The specter of rapid inventory growth haunted VF Corp. Friday as its shares fell 7.5 percent despite double-digit gains in first-quarter income and revenues and elevated guidance for the year.

This story first appeared in the May 2, 2011 issue of WWD. Subscribe Today.

The stock closed at $100.56 in trading on the New York Stock Exchange over concerns that its inventory levels grew faster than its sales projections. According to its quarterly statement, inventories at the end of the quarter on April 2 stood at $1.18 billion, 24.3 percent above the year-ago level of $952.2 million. The company’s revised guidance calls for revenue growth of 10 percent this year, versus an earlier forecast of between 8 and 9 percent.

Addressing the inventory issue on the company conference call, Robert Shearer, senior vice president and chief financial officer, said the increase “includes an impact from higher product costs, buying some goods earlier to secure lower costs, currency translation rates, as well as higher unit volumes to support revenue growth. Inventory days computed on a forward-looking basis only are up slightly year over year. In addition, as previously outlined, we expect cash generation to approximate $1 billion for the year.”

For the three months, income attributable to the Greensboro, N.C.-based apparel giant rose 22.7 percent to $200.7 million, or $1.82 a diluted share, from $163.5 million, or $1.46, in the year-ago quarter. Led by a 16.2 percent increase in sales of its outdoor and action sports coalition, to $788.2 million, revenues rose 11.9 percent to $1.96 billion from $1.75 billion, which included an 11.9 percent rise in sales to $1.94 billion from $1.73 billion. Gross margin expanded to 47.2 percent of sales from 46.7 percent a year ago.

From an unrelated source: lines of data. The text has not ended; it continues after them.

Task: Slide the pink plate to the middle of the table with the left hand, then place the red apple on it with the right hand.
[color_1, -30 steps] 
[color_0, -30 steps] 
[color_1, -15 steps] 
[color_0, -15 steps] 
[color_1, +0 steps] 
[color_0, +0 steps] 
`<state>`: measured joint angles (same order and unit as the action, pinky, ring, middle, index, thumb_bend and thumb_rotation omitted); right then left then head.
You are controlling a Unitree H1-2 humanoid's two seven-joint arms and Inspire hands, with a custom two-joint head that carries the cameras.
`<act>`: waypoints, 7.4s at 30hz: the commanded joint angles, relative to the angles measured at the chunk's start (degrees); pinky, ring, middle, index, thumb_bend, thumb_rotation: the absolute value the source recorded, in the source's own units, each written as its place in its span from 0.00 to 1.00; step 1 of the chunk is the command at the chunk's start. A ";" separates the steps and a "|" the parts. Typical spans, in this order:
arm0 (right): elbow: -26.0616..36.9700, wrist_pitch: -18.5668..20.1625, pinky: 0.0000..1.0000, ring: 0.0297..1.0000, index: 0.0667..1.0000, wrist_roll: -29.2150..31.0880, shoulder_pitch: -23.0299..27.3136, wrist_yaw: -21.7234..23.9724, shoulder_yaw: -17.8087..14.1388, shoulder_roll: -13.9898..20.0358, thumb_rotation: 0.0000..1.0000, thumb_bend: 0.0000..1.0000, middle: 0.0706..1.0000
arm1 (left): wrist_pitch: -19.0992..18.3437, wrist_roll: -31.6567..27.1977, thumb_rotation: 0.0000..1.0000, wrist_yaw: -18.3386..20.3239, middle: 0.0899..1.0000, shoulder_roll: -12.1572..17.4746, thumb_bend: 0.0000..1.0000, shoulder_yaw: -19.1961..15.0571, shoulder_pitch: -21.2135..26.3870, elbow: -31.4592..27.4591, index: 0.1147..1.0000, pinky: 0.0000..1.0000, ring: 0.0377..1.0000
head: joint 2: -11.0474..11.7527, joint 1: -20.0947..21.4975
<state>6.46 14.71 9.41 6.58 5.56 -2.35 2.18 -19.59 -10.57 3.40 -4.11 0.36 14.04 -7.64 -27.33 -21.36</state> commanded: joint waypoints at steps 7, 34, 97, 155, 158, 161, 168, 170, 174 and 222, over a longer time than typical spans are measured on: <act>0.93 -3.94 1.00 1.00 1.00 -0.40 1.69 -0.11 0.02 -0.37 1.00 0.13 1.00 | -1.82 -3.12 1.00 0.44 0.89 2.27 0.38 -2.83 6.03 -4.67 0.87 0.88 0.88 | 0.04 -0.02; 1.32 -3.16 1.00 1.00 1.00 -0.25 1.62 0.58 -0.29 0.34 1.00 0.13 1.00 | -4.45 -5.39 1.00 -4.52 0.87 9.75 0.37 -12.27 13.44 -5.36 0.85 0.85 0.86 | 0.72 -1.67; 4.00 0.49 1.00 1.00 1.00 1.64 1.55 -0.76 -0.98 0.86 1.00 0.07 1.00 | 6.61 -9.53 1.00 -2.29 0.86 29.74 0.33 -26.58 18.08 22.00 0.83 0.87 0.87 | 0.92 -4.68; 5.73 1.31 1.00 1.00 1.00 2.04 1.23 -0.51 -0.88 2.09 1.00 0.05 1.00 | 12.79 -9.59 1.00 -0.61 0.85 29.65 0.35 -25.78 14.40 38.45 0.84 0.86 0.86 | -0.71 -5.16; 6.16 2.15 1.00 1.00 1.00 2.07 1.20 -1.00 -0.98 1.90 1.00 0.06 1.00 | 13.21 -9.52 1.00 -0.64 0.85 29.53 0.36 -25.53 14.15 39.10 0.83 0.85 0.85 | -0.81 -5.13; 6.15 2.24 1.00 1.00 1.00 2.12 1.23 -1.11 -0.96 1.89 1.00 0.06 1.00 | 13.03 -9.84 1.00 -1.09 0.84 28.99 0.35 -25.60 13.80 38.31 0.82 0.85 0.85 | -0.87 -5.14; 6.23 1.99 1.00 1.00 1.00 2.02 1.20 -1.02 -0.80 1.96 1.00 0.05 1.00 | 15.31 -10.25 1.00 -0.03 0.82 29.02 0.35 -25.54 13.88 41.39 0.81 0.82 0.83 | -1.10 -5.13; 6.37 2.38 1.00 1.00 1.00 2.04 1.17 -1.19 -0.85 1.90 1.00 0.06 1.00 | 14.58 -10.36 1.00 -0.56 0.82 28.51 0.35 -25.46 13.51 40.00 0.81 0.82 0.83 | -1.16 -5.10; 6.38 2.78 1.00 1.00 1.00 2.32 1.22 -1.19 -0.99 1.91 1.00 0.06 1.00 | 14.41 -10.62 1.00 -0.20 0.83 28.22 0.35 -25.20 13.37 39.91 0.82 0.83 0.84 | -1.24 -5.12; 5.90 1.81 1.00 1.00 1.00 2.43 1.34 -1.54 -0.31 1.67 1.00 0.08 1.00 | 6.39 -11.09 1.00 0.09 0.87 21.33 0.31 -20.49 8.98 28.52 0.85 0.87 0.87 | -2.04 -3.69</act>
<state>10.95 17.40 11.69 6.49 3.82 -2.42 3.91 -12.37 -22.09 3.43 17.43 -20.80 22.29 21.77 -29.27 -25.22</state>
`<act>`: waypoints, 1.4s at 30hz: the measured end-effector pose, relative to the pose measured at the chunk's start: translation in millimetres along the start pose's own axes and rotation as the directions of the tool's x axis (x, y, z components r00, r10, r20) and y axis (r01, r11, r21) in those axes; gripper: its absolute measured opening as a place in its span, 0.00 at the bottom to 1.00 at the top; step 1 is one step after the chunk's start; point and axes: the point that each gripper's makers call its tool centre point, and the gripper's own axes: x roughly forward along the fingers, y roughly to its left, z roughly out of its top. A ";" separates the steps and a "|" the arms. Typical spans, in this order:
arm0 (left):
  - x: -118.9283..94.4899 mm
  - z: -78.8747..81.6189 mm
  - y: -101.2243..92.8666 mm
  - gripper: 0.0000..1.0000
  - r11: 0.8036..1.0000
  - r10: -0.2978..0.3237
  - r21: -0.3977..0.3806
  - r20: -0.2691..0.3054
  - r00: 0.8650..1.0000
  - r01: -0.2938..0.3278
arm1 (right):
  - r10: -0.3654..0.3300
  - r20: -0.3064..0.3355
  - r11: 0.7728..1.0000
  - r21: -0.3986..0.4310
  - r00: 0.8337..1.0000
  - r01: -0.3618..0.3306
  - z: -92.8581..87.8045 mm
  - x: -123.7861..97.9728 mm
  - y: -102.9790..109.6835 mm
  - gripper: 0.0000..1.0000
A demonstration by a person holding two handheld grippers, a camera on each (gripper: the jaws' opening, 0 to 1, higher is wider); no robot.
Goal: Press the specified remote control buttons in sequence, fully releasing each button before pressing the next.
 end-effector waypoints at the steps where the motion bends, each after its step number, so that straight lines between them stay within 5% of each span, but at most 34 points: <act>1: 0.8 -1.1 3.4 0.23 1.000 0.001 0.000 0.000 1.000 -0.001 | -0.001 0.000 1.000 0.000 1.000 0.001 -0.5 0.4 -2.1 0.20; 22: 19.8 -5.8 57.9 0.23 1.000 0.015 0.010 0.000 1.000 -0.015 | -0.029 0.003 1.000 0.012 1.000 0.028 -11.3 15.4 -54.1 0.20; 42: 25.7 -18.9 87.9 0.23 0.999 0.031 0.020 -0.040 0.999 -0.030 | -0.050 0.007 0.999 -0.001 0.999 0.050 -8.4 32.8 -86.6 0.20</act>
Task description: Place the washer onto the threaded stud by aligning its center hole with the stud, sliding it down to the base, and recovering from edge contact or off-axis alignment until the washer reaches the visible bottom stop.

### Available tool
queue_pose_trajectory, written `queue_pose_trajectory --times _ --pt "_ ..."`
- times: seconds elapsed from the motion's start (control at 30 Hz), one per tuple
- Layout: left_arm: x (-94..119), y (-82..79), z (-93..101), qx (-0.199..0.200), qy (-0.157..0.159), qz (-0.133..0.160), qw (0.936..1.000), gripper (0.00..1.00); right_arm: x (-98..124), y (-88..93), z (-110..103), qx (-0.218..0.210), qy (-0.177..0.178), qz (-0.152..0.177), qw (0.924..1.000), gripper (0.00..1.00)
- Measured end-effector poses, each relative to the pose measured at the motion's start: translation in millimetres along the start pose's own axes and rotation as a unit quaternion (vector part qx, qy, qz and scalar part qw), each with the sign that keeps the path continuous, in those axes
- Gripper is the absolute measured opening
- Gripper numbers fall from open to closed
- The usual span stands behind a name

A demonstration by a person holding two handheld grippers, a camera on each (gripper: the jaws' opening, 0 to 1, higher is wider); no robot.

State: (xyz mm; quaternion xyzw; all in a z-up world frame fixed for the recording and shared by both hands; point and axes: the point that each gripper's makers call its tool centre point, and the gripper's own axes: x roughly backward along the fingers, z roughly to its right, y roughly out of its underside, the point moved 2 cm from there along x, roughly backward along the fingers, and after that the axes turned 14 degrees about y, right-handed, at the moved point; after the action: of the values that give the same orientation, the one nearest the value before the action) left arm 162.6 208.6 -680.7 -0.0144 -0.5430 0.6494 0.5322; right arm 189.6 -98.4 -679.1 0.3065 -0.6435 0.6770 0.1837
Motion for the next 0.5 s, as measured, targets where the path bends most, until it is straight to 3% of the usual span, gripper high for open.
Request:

Excluding onetime benefits totaling 11 cents a share, EPS was $1.71, 10 cents better than the $1.61 expected, on average, by analysts polled by Yahoo Finance.

Eric Wiseman, chairman and chief executive officer, told analysts that VF’s formula for continuing and expanded growth “includes the powerful brands supported by targeted investments to drive profitable growth, rapidly expanding international and direct-to-consumer platforms and new tools and processes designed to spur greater innovation across VF.”

He noted that price increases are just beginning to take effect at retail and that it’s still unknown how consumers will respond to the additional increases later in the year. Initial price increases in the jeanswear businesses “have gone smoothly and had less impact on unit volumes than we anticipated,” he said.

In raising its guidance, VF now expects earnings for the year of $7.25 a share, up from earlier forecasts of between $7 and $7.10.

Shearer said on the call that the company continues “to aggressively pursue acquisition opportunities.”

In response to a question from an analyst regarding share buybacks versus building cash for its war chest, the cfo said that the “priority remains on the acquisition front,” but that the company could adjust and buy back some shares later in the year if it doesn’t make an acquisition.

VF’s brand portfolio includes Wrangler, Lee, The North Face, Seven For All Mankind, JanSport, Nautica, Vans and John Varvatos.